METHODS: This study aims to establish a ddPCR system to detect N.gonorrhoeae in a absolute quantification, high specificity, high stability and accurate way. We selected the pgi1 gene as the target gene for the detection of N.gonorrhoeae.
RESULTS: The amplification efficiency was good in the ddPCR reaction, and the whole detection process could be completed in 94 min. It has a high sensitivity of up to 5.8 pg/μL. With a high specificity, no positive microdroplets were detected in 9 negative control pathogens in this experiment. In addition, ddPCR detection of N.gonorrhoeae has good repeatability, and the calculated CV is 4.2 %.

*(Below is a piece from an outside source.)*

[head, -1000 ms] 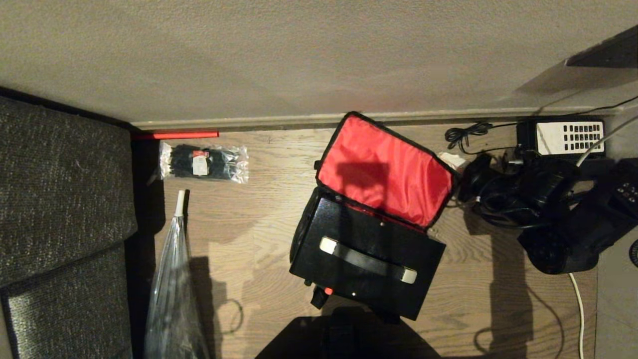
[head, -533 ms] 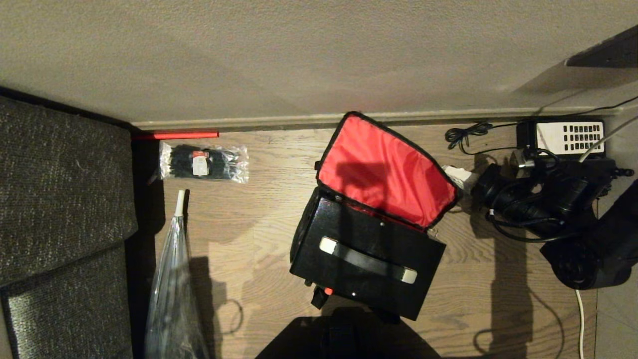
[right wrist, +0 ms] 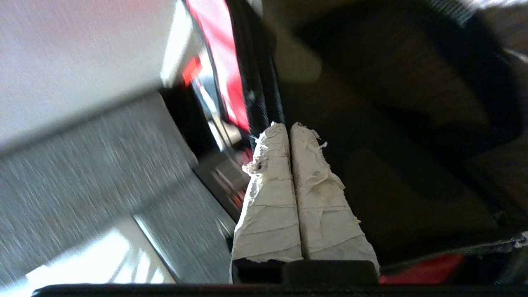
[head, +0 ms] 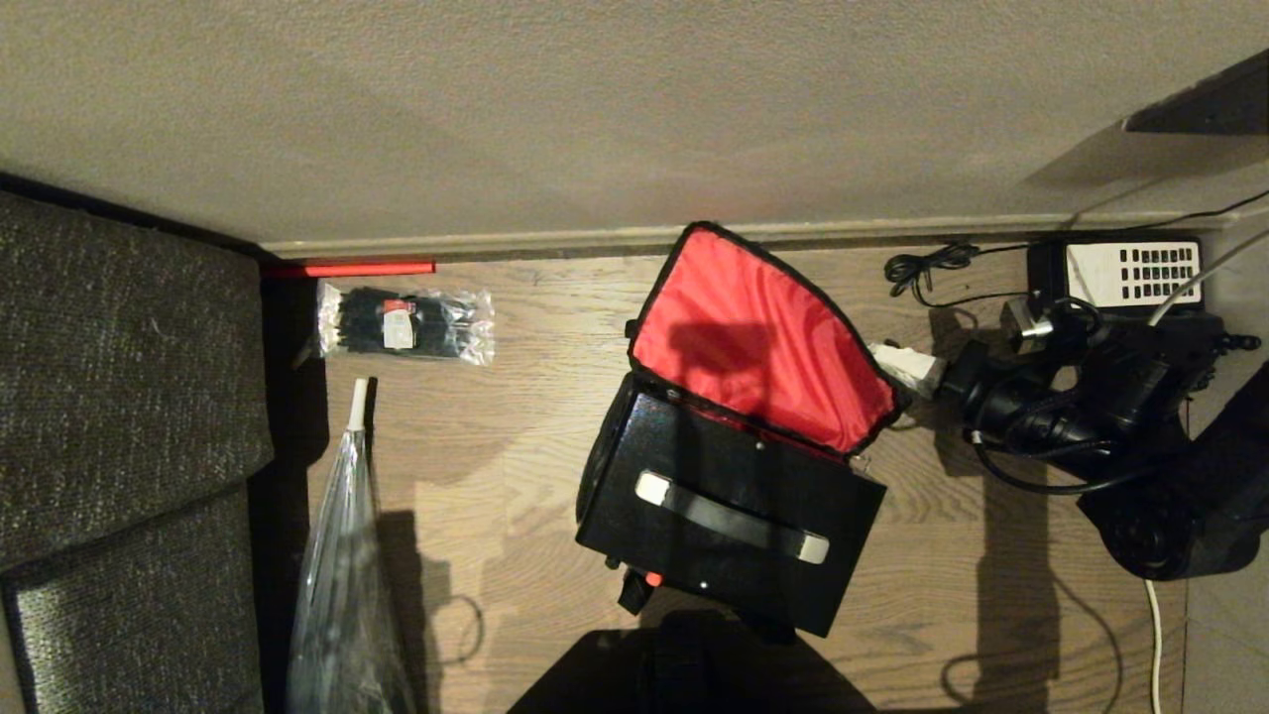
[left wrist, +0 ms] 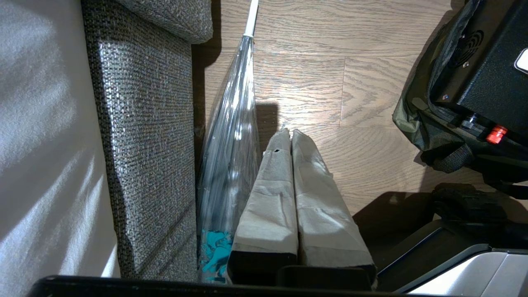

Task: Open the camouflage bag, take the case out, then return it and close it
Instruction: Close the top of the storage box

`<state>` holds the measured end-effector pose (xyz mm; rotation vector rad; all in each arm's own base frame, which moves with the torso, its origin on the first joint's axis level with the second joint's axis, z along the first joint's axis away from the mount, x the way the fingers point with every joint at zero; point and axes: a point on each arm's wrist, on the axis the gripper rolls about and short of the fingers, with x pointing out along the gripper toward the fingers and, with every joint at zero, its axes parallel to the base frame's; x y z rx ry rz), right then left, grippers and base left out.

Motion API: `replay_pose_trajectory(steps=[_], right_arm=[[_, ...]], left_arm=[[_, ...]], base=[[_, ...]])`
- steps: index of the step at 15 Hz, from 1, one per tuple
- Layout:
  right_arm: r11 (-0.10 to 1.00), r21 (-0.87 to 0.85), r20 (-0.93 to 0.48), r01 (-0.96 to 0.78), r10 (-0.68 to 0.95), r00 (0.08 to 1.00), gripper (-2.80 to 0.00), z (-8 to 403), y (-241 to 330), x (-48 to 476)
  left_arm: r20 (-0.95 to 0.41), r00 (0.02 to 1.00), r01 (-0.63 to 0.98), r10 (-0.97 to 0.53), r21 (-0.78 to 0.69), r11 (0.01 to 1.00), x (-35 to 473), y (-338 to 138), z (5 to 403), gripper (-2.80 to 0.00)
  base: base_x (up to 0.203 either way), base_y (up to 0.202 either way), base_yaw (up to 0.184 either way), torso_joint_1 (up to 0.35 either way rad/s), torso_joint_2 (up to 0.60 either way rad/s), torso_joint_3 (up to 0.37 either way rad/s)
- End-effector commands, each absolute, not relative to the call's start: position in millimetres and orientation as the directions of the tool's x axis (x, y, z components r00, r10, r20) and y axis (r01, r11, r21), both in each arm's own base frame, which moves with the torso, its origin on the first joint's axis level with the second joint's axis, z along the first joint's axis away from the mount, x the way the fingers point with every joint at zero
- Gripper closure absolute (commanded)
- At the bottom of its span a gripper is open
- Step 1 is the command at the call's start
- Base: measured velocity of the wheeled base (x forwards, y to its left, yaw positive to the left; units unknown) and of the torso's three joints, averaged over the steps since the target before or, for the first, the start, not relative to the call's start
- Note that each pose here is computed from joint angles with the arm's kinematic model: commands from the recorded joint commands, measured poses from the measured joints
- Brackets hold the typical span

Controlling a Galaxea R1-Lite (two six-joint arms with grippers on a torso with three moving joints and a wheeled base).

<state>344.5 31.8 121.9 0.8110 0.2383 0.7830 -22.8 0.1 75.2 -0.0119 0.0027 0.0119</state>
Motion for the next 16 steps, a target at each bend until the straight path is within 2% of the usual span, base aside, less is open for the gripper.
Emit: replay_pose_trajectory(steps=[1, 5, 6, 10, 16], right_arm=[[0.466, 0.694, 0.048, -0.549, 0.731, 0.681, 0.00, 114.8, 35.5, 347.5], [0.593, 0.562, -0.080, -0.576, 0.733, 0.676, 0.00, 96.8, 38.1, 358.3], [0.608, 0.542, -0.090, -0.579, 0.728, 0.680, -2.80, 94.4, 38.2, 361.8], [0.603, 0.534, -0.082, -0.593, 0.735, 0.673, -2.80, 94.8, 39.1, 364.4], [0.611, 0.422, 0.008, -0.670, 0.736, 0.677, -2.80, 120.7, 38.8, 375.0]], left_arm=[[-0.003, 1.000, -0.012, 0.012, -0.012, 1.000, -22.7, 0.1, 74.4, 0.00], [-0.005, 1.000, -0.012, 0.012, -0.012, 1.000, -22.7, 0.1, 74.3, 0.00], [-0.005, 1.000, -0.012, 0.012, -0.012, 1.000, -22.7, 0.1, 74.3, 0.00], [-0.003, 1.000, -0.012, 0.012, -0.012, 1.000, -22.7, 0.1, 74.4, 0.00], [-0.005, 1.000, -0.012, 0.012, -0.012, 1.000, -22.7, 0.1, 74.3, 0.00]], base=[[0.000, 0.000, 0.000, 0.000, 0.00, 0.000], [0.000, 0.000, 0.000, 0.000, 0.00, 0.000], [0.000, 0.000, 0.000, 0.000, 0.00, 0.000], [0.000, 0.000, 0.000, 0.000, 0.00, 0.000], [0.000, 0.000, 0.000, 0.000, 0.00, 0.000]])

CONCLUSIONS: DdPCR detection technology has the characteristics of absolute quantification, high stability, high specificity and high accuracy of N.gonorrhoeae. It can promote the accuracy of the detecting of N.gonorrhoeae, providing a more scientific basis for clinical diagnosis and treatment.
方法:本研究旨在建立ddPCR系统,以绝对定量检测淋病奈瑟菌,高特异性,高稳定性和准确的方式。我们选择pgi1基因作为检测淋病奈瑟菌的靶基因。
结果:在ddPCR反应中扩增效率良好,整个检测过程可在94min内完成。它具有高达5.8pg/μL的高灵敏度。具有很高的特异性,在本实验中,在9种阴性对照病原体中未检测到阳性微滴。此外,ddPCR检测淋病奈瑟菌具有良好的重复性,计算的CV为4.2%。
结论:DdPCR检测技术具有绝对定量的特点,高稳定性,淋病奈瑟菌的高特异性和高准确性。提高了淋病奈瑟菌检测的准确性,为临床诊断和治疗提供更科学的依据。